THE PROBLEM>
Restate all the data word for word and omit the pictures.

THE DATA>
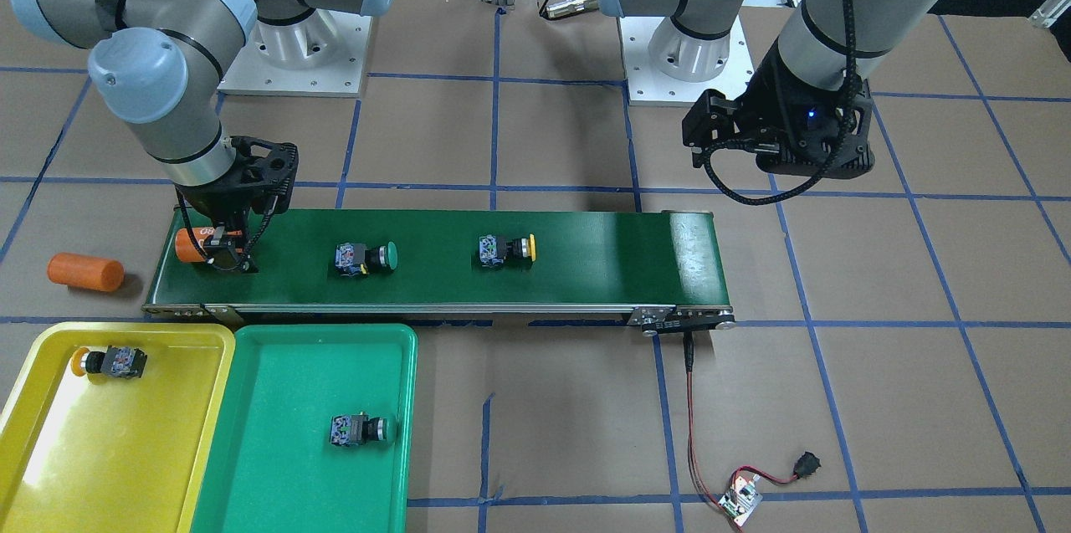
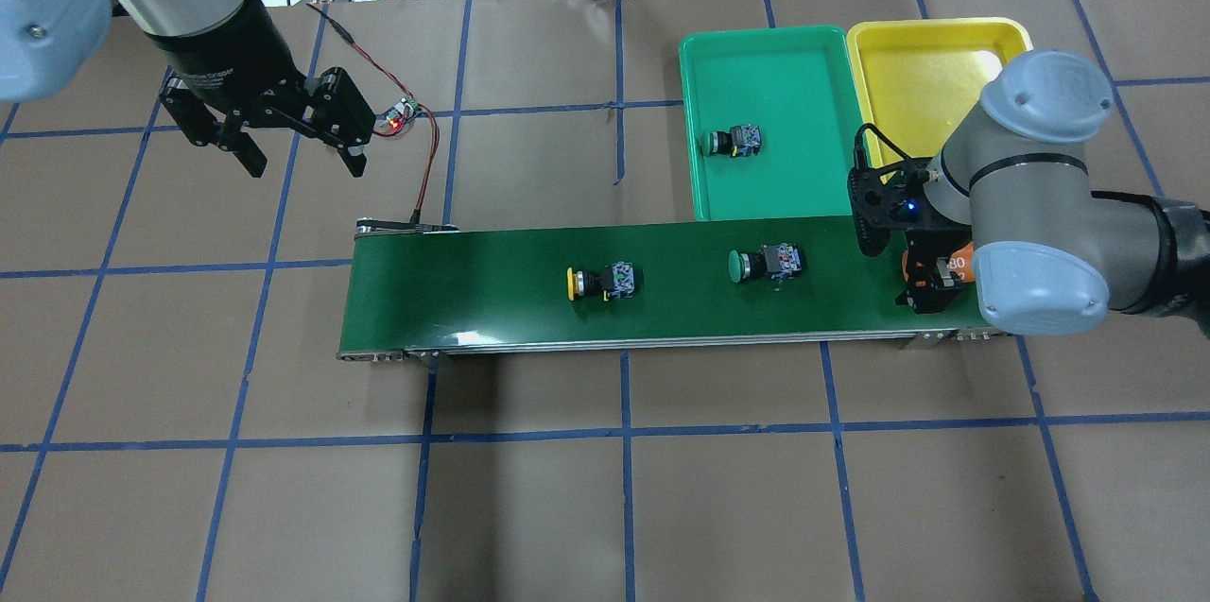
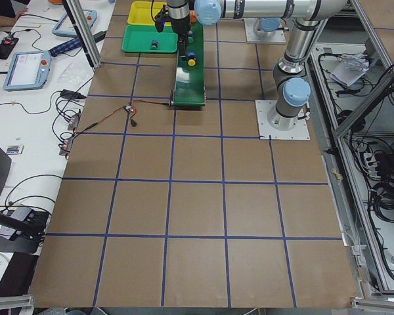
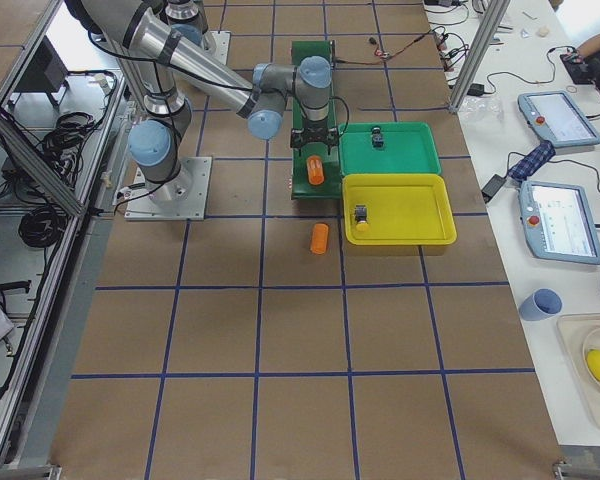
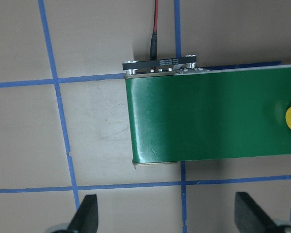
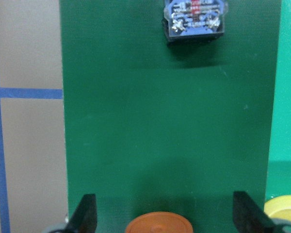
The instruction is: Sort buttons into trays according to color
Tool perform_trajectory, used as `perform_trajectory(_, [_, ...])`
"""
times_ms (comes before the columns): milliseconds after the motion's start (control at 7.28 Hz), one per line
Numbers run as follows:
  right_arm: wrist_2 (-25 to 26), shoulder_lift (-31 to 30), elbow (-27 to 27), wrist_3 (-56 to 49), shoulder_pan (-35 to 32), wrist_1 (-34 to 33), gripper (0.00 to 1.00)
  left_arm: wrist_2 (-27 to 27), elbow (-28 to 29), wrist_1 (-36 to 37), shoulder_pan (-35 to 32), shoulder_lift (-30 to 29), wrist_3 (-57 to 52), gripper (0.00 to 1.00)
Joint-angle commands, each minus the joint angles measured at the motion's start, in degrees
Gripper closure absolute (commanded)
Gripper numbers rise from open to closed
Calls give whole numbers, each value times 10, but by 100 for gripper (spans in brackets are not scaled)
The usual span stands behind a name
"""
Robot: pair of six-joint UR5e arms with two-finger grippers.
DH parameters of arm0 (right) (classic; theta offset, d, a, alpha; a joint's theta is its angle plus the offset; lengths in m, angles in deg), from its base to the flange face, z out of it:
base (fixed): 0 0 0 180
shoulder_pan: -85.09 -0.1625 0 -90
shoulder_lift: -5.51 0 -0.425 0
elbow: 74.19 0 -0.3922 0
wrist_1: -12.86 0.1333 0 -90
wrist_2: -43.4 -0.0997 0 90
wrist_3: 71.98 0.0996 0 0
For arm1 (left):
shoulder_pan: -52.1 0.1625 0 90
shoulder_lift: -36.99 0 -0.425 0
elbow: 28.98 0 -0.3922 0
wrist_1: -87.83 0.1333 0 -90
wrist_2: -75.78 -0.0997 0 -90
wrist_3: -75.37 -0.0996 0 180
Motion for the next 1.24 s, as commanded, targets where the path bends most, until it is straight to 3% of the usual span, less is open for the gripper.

REPLY>
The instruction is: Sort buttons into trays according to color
Tool perform_trajectory, used as `perform_trajectory(_, [_, ...])`
"""
times_ms (comes before the columns): milliseconds after the motion's start (control at 7.28 Hz), one per line
Numbers run as follows:
  right_arm: wrist_2 (-25 to 26), shoulder_lift (-31 to 30), elbow (-27 to 27), wrist_3 (-56 to 49), shoulder_pan (-35 to 32), wrist_1 (-34 to 33), gripper (0.00 to 1.00)
  left_arm: wrist_2 (-27 to 27), elbow (-28 to 29), wrist_1 (-36 to 37), shoulder_pan (-35 to 32), shoulder_lift (-30 to 29), wrist_3 (-57 to 52), gripper (0.00 to 1.00)
Joint-angle commands, each minus the joint angles measured at the motion's start, in degrees
Gripper closure absolute (commanded)
Gripper numbers rise from open to closed
Calls give whole numbers, each value times 10, but by 100 for gripper (spans in brackets are not scaled)
The usual span stands behind a name
"""
Robot: pair of six-joint UR5e arms with two-finger grippers.
DH parameters of arm0 (right) (classic; theta offset, d, a, alpha; a joint's theta is its angle plus the offset; lengths in m, angles in deg), from its base to the flange face, z out of it:
base (fixed): 0 0 0 180
shoulder_pan: -85.09 -0.1625 0 -90
shoulder_lift: -5.51 0 -0.425 0
elbow: 74.19 0 -0.3922 0
wrist_1: -12.86 0.1333 0 -90
wrist_2: -43.4 -0.0997 0 90
wrist_3: 71.98 0.0996 0 0
For arm1 (left):
shoulder_pan: -52.1 0.1625 0 90
shoulder_lift: -36.99 0 -0.425 0
elbow: 28.98 0 -0.3922 0
wrist_1: -87.83 0.1333 0 -90
wrist_2: -75.78 -0.0997 0 -90
wrist_3: -75.37 -0.0996 0 180
Motion for the next 1.24 s, as commanded, targets where the path bends most, until it is straight to 3% of the usual span, less is open for the gripper.

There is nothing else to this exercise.